Exercise directions — Looking at the data below, state how many lines contain "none". No other words are wanted.

(Stored data entries)

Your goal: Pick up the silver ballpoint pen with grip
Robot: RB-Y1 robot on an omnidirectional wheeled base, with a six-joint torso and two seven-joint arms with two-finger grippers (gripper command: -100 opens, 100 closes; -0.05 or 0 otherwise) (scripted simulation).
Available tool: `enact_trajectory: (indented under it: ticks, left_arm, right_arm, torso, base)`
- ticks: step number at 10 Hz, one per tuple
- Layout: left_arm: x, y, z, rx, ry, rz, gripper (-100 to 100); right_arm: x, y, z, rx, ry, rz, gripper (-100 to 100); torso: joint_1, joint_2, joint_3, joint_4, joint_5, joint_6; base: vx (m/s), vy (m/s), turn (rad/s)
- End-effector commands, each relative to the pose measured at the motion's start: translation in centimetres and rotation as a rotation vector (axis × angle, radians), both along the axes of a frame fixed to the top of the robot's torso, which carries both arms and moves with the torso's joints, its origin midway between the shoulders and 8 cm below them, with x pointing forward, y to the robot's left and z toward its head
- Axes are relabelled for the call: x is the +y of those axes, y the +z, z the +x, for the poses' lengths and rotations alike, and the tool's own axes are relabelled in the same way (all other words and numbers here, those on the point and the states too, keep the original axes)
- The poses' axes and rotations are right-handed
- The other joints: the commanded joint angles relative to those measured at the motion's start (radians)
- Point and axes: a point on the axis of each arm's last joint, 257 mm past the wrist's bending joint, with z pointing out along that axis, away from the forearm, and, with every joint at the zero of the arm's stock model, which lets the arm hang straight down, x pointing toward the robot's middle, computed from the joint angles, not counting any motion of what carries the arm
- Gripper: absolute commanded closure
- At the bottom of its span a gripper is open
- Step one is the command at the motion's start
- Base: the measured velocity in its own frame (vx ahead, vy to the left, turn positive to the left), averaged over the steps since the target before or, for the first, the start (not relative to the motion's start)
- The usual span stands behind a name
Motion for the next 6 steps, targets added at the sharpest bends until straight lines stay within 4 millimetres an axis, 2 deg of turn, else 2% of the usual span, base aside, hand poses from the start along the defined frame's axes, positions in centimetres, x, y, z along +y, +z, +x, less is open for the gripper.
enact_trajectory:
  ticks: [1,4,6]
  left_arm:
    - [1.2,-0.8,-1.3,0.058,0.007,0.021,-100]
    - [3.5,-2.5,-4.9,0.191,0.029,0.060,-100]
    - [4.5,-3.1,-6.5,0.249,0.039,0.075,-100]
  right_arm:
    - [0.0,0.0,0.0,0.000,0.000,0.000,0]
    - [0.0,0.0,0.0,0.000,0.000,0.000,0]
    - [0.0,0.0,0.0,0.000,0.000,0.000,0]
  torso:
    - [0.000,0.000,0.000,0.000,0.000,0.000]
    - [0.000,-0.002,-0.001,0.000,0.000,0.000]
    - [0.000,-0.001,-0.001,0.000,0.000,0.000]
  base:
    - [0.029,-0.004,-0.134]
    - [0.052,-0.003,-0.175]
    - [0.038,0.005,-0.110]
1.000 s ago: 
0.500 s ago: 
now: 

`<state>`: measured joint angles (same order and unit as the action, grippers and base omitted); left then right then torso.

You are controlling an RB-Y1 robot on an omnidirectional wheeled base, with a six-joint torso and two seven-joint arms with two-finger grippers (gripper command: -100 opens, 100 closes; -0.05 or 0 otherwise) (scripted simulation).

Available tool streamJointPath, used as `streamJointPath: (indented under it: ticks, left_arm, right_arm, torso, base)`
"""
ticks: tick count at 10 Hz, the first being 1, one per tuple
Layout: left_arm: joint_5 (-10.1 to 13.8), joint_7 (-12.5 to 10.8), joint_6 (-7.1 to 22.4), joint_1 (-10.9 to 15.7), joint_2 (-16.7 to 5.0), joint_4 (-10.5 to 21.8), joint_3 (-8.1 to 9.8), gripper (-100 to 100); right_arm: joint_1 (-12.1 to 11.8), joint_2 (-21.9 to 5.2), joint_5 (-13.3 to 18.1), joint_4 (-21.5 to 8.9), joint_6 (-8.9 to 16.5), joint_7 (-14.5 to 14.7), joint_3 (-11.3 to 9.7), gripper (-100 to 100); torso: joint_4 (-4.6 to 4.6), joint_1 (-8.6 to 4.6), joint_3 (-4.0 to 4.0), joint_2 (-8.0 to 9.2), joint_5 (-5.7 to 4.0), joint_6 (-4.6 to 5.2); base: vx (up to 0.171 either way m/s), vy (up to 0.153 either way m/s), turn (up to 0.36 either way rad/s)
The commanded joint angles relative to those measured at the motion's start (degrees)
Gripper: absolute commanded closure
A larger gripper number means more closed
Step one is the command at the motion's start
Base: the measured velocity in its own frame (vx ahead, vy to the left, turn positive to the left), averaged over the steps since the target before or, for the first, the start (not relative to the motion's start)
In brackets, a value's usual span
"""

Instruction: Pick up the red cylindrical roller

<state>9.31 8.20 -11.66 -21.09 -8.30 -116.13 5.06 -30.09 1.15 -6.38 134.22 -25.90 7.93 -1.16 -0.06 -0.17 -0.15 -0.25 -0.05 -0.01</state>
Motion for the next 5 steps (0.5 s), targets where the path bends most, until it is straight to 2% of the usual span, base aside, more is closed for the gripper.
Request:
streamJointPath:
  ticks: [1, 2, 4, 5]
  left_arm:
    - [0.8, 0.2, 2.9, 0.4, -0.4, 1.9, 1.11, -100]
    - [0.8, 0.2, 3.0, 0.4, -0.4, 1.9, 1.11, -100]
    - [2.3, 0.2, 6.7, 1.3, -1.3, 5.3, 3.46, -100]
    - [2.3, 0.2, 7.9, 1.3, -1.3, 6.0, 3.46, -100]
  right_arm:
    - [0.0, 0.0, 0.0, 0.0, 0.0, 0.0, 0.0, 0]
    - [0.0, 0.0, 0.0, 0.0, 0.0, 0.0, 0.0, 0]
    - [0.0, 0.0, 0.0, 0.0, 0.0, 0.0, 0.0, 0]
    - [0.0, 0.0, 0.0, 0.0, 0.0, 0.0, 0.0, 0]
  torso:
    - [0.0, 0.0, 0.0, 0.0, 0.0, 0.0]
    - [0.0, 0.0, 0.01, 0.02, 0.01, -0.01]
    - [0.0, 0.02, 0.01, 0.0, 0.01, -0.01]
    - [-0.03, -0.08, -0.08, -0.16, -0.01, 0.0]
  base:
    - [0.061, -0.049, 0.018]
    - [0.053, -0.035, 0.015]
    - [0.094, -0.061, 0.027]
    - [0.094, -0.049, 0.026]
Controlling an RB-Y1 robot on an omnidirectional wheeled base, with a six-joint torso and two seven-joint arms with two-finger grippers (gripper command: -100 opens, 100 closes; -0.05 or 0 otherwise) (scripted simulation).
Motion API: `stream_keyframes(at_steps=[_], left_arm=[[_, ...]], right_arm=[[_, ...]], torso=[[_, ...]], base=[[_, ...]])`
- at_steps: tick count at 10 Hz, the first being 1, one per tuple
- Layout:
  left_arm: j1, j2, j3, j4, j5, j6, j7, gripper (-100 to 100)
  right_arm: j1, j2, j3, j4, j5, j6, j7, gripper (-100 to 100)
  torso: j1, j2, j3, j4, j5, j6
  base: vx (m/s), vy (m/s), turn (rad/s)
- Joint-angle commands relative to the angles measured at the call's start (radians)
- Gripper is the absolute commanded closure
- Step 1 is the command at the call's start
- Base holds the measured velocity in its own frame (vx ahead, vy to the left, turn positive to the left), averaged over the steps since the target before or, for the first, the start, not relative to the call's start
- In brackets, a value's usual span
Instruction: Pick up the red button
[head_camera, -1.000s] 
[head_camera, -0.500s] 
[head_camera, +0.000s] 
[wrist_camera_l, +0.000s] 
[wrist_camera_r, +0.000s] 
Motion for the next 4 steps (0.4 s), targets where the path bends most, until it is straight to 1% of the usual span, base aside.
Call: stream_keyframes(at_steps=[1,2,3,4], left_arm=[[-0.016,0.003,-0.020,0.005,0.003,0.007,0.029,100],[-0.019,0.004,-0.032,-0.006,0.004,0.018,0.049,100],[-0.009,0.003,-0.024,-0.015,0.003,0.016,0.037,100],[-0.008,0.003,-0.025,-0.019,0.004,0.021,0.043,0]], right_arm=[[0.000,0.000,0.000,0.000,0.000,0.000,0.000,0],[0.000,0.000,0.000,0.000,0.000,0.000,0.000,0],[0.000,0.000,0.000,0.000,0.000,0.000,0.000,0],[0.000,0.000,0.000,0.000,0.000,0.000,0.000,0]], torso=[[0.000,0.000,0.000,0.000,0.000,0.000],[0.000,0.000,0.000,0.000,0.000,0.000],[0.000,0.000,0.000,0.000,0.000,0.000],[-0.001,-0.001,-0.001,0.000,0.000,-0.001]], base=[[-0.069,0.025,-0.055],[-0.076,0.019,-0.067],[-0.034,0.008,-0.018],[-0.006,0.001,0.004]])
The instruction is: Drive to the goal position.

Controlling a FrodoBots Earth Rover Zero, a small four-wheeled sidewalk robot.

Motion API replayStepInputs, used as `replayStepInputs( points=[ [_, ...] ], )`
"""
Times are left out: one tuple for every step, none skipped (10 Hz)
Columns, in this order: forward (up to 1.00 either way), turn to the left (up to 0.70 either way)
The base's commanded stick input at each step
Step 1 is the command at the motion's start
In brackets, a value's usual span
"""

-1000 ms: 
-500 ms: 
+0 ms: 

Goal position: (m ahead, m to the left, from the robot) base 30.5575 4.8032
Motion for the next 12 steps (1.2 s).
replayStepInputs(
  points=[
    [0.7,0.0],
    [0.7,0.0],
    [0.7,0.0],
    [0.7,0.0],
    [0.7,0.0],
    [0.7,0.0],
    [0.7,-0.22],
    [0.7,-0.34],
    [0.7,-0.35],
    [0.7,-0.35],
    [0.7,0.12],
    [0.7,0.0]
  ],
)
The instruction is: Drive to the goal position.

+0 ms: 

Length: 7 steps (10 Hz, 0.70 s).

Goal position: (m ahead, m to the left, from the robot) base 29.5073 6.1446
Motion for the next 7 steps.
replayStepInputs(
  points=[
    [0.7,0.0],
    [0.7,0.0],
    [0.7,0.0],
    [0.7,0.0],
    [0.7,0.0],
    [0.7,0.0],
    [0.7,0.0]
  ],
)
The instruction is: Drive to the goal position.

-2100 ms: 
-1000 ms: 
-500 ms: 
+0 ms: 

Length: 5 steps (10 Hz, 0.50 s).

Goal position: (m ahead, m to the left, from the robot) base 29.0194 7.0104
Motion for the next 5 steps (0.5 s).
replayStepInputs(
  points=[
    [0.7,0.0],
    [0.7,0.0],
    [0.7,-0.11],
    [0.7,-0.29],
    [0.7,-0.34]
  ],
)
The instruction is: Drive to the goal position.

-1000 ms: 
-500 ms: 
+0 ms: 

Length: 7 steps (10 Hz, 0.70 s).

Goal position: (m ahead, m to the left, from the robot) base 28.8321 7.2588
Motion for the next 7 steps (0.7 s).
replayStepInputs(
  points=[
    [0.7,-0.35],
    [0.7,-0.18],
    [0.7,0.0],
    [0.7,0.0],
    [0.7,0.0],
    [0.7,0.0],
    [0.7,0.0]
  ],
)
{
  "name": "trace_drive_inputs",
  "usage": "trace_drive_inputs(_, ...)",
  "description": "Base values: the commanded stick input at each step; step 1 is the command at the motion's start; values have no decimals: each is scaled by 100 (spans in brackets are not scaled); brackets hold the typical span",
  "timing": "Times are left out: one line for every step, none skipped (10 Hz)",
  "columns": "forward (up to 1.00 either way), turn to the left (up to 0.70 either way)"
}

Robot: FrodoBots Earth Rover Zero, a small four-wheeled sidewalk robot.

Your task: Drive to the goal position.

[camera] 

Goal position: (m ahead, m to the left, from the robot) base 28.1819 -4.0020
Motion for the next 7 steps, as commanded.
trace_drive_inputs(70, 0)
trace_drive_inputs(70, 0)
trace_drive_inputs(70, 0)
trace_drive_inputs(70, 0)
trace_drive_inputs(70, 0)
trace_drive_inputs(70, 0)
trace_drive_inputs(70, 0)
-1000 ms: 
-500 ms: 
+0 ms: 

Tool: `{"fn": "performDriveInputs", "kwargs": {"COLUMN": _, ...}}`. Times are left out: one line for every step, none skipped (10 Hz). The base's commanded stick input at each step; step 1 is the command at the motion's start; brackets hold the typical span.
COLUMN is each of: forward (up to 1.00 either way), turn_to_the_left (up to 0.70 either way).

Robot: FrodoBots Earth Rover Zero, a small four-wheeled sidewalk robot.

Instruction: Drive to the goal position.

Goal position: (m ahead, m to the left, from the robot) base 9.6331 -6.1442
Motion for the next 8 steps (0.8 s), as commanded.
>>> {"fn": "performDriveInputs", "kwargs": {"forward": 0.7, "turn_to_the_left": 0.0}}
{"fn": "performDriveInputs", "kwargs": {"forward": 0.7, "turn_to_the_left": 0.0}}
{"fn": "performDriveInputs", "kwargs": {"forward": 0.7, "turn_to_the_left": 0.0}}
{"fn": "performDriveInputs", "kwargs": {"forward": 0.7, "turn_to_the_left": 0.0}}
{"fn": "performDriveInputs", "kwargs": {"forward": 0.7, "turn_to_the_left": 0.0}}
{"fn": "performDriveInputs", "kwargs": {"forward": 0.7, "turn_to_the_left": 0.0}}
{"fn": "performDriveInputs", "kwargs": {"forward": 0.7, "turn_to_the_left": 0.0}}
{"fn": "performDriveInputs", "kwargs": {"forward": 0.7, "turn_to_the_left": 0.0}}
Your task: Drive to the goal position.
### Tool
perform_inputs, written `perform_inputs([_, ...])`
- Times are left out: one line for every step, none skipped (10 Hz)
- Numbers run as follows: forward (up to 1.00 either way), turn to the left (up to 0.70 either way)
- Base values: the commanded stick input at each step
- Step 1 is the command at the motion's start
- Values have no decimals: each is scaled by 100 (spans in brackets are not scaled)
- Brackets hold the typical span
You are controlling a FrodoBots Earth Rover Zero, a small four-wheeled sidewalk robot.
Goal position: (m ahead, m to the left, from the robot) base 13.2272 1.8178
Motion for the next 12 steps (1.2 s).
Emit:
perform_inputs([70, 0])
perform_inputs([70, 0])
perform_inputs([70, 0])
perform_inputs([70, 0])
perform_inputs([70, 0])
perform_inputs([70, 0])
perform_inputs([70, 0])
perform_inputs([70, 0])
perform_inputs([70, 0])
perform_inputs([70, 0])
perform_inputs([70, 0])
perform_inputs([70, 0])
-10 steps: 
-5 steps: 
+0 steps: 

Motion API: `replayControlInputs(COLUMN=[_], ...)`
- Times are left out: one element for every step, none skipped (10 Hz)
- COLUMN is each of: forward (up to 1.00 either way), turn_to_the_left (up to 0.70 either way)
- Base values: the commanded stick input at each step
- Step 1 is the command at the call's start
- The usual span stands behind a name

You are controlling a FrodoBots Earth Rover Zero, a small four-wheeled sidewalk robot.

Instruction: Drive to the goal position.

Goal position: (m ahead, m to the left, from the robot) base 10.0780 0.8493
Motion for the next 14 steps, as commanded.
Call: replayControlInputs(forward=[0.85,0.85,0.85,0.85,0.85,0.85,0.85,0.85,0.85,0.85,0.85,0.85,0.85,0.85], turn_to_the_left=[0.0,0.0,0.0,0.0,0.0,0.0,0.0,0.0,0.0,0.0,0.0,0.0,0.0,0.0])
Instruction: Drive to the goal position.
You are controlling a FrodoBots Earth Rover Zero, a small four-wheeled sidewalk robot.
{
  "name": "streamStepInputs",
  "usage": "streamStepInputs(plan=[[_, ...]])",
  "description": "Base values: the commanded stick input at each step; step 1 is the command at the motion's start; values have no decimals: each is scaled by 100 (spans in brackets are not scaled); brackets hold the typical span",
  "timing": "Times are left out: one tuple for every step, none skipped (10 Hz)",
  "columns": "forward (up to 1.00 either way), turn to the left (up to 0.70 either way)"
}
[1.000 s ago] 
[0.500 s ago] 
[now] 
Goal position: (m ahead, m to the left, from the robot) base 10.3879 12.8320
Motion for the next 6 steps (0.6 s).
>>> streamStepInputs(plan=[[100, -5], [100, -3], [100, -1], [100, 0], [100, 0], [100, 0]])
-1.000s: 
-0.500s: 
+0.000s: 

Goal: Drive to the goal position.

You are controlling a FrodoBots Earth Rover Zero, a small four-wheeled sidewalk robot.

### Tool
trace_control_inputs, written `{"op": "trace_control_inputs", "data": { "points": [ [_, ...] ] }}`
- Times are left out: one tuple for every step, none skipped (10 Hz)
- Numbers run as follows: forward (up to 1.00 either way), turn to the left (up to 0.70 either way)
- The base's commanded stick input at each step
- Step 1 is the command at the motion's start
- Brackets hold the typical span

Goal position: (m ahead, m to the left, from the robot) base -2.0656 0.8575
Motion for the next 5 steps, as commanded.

Worked solution — 7